Emmanuel Faber, Danone chief executive, has declared 2018 “a year of delivery and execution” and expects the French food group to lift revenues and profits.
The maker of Activia yoghurt and Evian water said on Friday that like-for-like sales rose 2.5 per cent year on year during 2017 to €24.7bn, boosted by an increase of 4.2 per cent in the six months to the end of December as growth accelerated.
This was just ahead of analyst expectations but less than last year’s 2.9 per cent rise and the slowest organic growth for 20 years.
A strong performance in Danone’s specialist nutrition and waters businesses offset lacklustre performance in dairy, its largest division, where like-for-like sales contracted 1.3 per cent. Negative growth in Europe and North America was offset by robust growth in the rest of the world.

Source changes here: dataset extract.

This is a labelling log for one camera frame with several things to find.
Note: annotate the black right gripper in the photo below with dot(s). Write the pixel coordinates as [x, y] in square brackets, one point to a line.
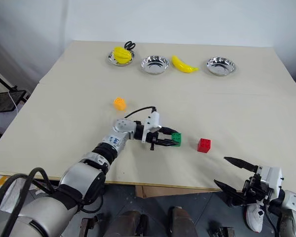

Earnings per share were 14.2 per cent higher at constant exchange rates, in line with its full-year guidance.
Shares in the group were 2.4 per cent higher by early afternoon in Paris at €65.64.

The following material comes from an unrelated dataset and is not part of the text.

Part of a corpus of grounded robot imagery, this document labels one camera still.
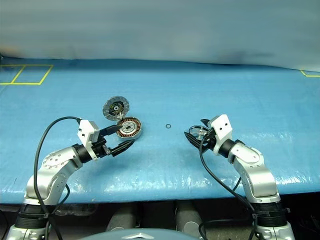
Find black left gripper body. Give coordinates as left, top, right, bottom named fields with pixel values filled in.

Danone, like its rivals Nestlé and Unilever, is facing investor pressure to increase revenues and profits as food groups wrestle with slowing growth and adjust to consumers’ increasing appetite for healthier choices. To adapt to this shift, last year Danone completed the $12.5bn acquisition of WhiteWave, the US organic food group, launched a drive to cut €1bn in costs by 2020 and streamlined management.
It said on Friday that the integration of WhiteWave was progressing well with more than $50m of synergies achieved last year, ahead of target.
This week Danone announced it would sell down two-thirds of its stake in Yakult, the Japanese probiotic dairy drink maker, a holding with a market value of about ¥189.8bn (€1.43bn), to improve its capital position following the WhiteWave deal.
Mr Faber said on Friday that “2018 is a year of delivery and execution” adding: “I think we have exactly what we need to go through the next three years.”
Robert Waldschmidt, head of consumer at Liberum, said: “I like the focus of driving profitability and not just driving revenues at any cost. All the things that investors wanted to see before Faber took over as chief executive are now really coming through.”
It emerged last summer that Corvex, a US activist hedge fund, has built up a $400m stake in Danone. Mr Faber said that he has had “zero” dialogue with Corvex.
He added: “We didn’t wait for activists to launch the €1bn savings. We have not waited for activists to review our portfolio and on Yakult, this is a relationship that I personally established in 2000 [ . . .] I will not let activists jump into discussions with a Japanese partner.”
Danone said it was on track to hit its 2020 targets and is expecting double-digit recurring earnings per share growth in 2018, excluding the Yakult disposal.